ASSIGNMENT
When a line below holds the string "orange", show that line.

START DATA TO EXAMINE

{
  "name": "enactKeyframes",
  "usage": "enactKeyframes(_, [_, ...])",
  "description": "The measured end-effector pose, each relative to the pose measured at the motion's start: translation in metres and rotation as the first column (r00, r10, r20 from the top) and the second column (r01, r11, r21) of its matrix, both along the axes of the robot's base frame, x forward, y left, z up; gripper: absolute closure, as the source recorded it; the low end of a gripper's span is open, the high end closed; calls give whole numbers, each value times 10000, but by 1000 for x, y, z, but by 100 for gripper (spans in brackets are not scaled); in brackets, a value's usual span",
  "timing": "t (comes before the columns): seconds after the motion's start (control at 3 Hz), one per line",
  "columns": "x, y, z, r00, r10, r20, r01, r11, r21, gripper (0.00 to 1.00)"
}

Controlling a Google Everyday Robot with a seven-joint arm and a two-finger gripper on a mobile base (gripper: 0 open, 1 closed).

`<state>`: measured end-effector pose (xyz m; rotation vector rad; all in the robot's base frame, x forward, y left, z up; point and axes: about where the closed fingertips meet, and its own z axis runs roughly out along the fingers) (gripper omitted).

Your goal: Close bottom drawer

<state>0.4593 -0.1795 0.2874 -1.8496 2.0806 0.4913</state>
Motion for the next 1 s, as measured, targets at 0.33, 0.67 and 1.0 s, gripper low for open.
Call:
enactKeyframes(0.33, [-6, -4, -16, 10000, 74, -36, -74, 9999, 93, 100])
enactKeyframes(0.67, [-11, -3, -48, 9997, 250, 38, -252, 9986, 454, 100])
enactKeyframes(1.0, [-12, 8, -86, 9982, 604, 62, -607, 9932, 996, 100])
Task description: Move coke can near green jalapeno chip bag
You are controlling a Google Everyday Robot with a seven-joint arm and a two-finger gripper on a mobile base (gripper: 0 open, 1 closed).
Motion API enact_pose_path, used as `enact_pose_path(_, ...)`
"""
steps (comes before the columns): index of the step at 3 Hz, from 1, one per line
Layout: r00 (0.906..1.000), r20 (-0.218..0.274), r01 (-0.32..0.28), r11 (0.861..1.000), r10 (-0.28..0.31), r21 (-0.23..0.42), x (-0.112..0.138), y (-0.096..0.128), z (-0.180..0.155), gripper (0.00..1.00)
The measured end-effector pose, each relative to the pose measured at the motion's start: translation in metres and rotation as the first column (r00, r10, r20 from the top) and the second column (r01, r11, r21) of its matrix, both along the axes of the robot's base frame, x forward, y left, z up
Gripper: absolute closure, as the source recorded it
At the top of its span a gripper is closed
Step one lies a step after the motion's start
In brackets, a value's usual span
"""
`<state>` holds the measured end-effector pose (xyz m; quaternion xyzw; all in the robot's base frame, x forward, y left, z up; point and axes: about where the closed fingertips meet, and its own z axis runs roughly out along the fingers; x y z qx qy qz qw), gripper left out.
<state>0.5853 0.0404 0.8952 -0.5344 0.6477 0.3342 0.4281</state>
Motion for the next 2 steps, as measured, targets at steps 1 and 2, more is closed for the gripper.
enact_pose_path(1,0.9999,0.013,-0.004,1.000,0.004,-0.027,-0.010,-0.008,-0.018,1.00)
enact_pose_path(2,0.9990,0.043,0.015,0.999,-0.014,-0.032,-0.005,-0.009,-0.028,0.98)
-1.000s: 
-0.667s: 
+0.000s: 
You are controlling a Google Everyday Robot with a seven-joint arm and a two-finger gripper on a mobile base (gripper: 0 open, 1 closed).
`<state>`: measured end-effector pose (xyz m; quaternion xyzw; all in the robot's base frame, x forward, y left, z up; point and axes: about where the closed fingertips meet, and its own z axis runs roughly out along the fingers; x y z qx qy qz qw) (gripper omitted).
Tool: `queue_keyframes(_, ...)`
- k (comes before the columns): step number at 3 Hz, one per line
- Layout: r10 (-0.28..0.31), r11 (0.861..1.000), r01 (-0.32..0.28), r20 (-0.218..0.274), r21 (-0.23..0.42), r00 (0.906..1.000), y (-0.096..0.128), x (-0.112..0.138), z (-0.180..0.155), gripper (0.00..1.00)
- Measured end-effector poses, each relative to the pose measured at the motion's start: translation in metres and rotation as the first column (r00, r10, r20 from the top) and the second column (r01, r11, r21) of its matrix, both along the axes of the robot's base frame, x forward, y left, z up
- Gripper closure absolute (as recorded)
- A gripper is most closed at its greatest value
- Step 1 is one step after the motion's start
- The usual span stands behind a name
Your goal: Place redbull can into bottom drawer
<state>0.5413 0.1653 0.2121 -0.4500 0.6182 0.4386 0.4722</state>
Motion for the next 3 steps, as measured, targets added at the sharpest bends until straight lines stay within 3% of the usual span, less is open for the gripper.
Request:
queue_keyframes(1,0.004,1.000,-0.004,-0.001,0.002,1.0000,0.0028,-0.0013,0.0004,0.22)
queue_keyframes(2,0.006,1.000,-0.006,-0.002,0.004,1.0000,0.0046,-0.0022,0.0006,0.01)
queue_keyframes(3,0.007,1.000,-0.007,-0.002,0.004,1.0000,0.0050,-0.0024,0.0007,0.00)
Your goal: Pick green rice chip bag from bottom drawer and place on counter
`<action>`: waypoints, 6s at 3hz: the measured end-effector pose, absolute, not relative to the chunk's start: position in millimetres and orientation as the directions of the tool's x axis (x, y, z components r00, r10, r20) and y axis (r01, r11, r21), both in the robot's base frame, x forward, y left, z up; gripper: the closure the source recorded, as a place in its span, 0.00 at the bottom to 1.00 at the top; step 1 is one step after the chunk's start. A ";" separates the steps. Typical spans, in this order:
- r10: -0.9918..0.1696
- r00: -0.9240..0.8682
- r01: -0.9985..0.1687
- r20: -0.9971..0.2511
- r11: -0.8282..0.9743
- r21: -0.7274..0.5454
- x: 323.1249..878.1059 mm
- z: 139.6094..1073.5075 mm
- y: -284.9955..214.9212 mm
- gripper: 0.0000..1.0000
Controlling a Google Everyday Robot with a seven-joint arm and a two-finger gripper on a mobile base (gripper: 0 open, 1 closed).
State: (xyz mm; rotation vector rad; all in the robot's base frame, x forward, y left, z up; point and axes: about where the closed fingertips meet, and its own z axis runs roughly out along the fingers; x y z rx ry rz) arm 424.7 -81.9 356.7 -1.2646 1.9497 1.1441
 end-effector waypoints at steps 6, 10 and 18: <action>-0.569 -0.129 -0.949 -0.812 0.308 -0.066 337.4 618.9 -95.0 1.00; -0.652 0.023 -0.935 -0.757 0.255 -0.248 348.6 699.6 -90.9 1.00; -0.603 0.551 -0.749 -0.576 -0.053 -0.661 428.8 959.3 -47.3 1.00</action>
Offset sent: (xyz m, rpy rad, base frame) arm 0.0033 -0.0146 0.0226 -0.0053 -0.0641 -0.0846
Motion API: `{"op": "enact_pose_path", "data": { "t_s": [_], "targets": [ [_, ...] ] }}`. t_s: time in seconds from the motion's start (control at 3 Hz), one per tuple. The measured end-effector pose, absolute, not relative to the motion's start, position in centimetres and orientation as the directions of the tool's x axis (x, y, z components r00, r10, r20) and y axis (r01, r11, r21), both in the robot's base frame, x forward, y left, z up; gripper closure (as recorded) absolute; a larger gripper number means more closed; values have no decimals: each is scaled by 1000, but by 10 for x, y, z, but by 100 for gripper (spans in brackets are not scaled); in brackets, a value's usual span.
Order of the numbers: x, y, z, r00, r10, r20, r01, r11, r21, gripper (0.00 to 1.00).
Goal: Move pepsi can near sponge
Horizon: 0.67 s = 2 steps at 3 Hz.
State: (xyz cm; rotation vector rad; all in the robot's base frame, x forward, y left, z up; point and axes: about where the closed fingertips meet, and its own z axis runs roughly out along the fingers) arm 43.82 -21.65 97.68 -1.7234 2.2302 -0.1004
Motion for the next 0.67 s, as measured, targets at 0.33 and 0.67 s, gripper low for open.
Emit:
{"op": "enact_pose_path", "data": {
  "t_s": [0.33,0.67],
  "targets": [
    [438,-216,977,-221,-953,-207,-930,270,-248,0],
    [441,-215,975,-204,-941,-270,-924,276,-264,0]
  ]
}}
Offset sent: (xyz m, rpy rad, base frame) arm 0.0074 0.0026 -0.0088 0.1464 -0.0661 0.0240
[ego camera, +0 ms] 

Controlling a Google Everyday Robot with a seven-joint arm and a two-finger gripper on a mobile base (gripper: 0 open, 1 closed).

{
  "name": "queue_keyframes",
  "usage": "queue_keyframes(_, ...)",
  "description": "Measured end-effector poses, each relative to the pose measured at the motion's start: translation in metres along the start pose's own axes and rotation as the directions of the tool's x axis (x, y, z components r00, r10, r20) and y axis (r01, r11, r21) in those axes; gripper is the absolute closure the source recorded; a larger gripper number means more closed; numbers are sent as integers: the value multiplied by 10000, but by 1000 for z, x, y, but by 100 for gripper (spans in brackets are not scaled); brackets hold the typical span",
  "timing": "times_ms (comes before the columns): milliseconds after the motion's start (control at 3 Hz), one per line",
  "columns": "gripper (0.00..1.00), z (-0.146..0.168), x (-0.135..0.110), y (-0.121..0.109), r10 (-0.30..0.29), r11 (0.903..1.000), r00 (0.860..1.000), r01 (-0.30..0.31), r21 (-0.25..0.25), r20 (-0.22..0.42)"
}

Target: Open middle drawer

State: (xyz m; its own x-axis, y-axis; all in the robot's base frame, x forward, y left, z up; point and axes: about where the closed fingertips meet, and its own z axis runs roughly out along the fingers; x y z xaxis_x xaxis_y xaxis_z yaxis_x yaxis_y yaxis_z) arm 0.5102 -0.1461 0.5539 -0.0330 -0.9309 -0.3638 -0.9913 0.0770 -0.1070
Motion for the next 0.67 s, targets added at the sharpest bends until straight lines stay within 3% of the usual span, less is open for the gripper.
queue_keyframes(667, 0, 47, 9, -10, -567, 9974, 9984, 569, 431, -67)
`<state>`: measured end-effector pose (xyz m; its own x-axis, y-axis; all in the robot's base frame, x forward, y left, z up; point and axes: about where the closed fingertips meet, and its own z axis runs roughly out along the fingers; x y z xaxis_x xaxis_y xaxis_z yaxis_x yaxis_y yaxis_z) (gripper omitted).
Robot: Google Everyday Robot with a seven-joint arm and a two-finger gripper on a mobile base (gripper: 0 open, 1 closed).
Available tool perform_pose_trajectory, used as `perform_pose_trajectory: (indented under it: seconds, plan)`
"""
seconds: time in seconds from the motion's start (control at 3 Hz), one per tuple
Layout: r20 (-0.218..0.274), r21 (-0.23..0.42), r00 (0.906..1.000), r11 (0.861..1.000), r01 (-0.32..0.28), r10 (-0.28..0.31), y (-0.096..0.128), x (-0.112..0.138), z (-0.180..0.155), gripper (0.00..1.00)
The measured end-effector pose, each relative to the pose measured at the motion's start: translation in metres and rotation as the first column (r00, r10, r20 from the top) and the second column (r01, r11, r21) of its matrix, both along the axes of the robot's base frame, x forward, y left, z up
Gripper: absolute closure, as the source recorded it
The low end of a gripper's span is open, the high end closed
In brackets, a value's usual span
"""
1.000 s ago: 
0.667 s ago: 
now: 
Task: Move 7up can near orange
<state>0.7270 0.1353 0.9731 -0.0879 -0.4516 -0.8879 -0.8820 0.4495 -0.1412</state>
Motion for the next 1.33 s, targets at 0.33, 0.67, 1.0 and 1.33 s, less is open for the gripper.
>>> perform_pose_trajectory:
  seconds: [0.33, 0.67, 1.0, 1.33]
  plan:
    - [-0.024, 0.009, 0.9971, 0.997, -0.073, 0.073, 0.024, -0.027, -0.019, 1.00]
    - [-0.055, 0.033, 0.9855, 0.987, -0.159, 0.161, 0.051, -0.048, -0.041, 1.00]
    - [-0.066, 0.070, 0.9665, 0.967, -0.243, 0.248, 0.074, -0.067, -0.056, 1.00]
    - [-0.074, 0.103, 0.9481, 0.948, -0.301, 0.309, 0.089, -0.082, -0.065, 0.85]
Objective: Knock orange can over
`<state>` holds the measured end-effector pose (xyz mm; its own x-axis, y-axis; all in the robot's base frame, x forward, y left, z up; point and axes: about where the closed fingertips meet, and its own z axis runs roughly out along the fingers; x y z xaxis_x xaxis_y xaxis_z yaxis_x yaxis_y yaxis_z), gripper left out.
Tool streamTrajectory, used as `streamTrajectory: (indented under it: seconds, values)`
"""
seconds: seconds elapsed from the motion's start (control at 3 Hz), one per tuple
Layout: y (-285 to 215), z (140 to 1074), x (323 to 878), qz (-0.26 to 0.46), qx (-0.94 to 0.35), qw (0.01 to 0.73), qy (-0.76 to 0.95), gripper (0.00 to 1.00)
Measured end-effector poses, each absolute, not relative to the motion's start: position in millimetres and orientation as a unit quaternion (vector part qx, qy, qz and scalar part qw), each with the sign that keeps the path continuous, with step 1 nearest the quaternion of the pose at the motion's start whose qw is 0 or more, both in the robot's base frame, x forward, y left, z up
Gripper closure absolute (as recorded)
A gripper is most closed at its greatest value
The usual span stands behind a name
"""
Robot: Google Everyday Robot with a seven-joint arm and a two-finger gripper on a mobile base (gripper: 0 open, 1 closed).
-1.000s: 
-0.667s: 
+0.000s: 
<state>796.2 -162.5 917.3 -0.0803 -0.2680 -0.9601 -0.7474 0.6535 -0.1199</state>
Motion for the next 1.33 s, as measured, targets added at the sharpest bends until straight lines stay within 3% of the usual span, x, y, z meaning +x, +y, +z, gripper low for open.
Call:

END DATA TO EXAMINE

ANSWER TO THE EXERCISE
Task: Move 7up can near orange
Objective: Knock orange can over

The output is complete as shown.